- [WORK TO BE COMPLETED]: All lines in the data bearing the string "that" should be identified and copied.

##### DATA EXTRACT

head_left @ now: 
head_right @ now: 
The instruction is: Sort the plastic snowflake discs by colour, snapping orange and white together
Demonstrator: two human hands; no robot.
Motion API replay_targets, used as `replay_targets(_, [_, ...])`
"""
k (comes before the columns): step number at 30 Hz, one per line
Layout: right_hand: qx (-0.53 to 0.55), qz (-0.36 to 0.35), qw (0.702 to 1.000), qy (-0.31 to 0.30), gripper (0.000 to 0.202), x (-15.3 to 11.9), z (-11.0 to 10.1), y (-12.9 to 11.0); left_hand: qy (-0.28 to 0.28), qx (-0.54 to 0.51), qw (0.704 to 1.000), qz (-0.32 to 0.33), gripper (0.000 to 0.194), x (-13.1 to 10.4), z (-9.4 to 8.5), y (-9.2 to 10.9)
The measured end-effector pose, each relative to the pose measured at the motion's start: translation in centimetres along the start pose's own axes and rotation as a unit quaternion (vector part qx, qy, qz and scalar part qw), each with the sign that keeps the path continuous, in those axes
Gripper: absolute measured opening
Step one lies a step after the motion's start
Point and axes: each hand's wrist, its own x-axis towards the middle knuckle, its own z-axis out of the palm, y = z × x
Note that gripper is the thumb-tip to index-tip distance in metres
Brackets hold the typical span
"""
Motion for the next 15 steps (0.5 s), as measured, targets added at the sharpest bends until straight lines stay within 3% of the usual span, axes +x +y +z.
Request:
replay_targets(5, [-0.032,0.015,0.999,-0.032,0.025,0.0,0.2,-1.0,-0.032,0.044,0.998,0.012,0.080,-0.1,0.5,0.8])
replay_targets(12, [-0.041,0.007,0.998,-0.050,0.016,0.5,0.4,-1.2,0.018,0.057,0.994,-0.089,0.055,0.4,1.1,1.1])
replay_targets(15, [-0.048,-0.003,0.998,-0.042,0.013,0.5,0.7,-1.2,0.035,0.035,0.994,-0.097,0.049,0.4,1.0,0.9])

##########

- [EXPECTED ANSWER]:
The measured end-effector pose, each relative to the pose measured at the motion's start: translation in centimetres along the start pose's own axes and rotation as a unit quaternion (vector part qx, qy, qz and scalar part qw), each with the sign that keeps the path continuous, in those axes
Note that gripper is the thumb-tip to index-tip distance in metres

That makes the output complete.